Gisborne's UA Systems has developed a long battery-life, heavy-lifting drone for beaming an internet or cellular signal into a remote area, or one with a sudden need for bandwidth like a sports event. With special feature audio.

Fri, 22 Jul 2016

He’s a self-described “mad scientist” based in Gisborne building drones that are operating far beyond the edge of existing commercial models. He has a patent pending for a drone that is driven by an RC jet engine, powering modified Formula One alternators, that may have a payload of 160kg and a flight time of three to four hours. 

David Drummond is Scottish by birth, spent his formative years living in London, has lived in the US and moved his family to Gisborne in 2013 to be closer to his mother and bring his kids up in a safe part of the world. 

He dropped out of school in the fifth form, was a trained ballet dancer working on the Tribe as an extra and also spent time as an extra for the Lord of the Rings Two Towers. He grew up hard, got himself into trouble as a juvenile, ran a bar in Wellington, and has a passion for street racing and sold his race car to finance drone development.  

His mother told him early on that “when you work for someone else you make them wealthy,” which drove him into the entrepreneurial channel. 

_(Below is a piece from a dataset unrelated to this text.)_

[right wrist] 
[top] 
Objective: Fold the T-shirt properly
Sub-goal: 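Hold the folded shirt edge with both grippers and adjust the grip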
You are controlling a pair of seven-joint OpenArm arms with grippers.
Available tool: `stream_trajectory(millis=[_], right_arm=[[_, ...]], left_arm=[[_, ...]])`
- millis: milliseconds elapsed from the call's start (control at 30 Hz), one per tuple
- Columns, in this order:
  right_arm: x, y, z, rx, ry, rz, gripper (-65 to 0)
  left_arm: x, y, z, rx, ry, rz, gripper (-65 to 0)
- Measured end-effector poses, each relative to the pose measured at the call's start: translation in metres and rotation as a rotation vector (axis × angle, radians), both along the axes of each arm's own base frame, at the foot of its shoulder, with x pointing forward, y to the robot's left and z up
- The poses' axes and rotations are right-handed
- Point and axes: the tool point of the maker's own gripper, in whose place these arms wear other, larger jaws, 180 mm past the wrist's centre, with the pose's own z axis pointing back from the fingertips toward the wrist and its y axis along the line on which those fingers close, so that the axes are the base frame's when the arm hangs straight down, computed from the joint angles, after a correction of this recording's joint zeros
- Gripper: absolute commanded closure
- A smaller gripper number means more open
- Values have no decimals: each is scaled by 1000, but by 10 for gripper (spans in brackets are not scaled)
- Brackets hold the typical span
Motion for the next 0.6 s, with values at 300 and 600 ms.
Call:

His first business was Biotech Security, and it poured money into responding to the “SmartGate” tender that Customs put out many years ago. When it didn’t win, the company folded. 

UA Systems is his latest venture and it’s fascinating. It is in startup mode and looking for funding from the right people. The first product is tongue-in-cheek titled “SkyNet” and looks to provide high-speed wifi and cellular coverage in places that otherwise don’t have it. 

Gisborne Net has a wireless Internet service that by land mass, covers over 20% of New Zealand. Its fixed microwave point to point allows remote communities and farmers relatively fast internet.

Drummund & Drone. The Scottish expatriate has run an experimental flight mounting a Vodafone SureSignal (essentially a mini cellsite) to a drone. Drone-borne wi-fi or cellular service could be used for remote areas or the likes of sports events where there's a sudden demand for bandwidth.

The"mad scientist's SkyNet” drone prototype has been using that network to drop internet access and cellular services into places where they just couldn’t otherwise exist. Gisborne is one of the remotest cities in New Zealand because it is blocked by hundreds of kilometres of harsh land including the Ureweras.

 

“SkyNet” works by putting a microwave transmission dish on the top of a massive drone, while providing a two-channel high-speed wireless connection under the drone that covers an area on the ground. The dish on top connects to Gisborne Net’s services, and cellular and internet access is painted across a particular geographic area, for example, a road or construction crew working on a specific site. 

Considering the physics required to do that, what Mr Drummond has achieved is significant. The drone has to remain in a very particular place, alter the angles of both microwave transceiver (which must align with fixed stations up to 100 km away), and the wifi equipment, in all weather. 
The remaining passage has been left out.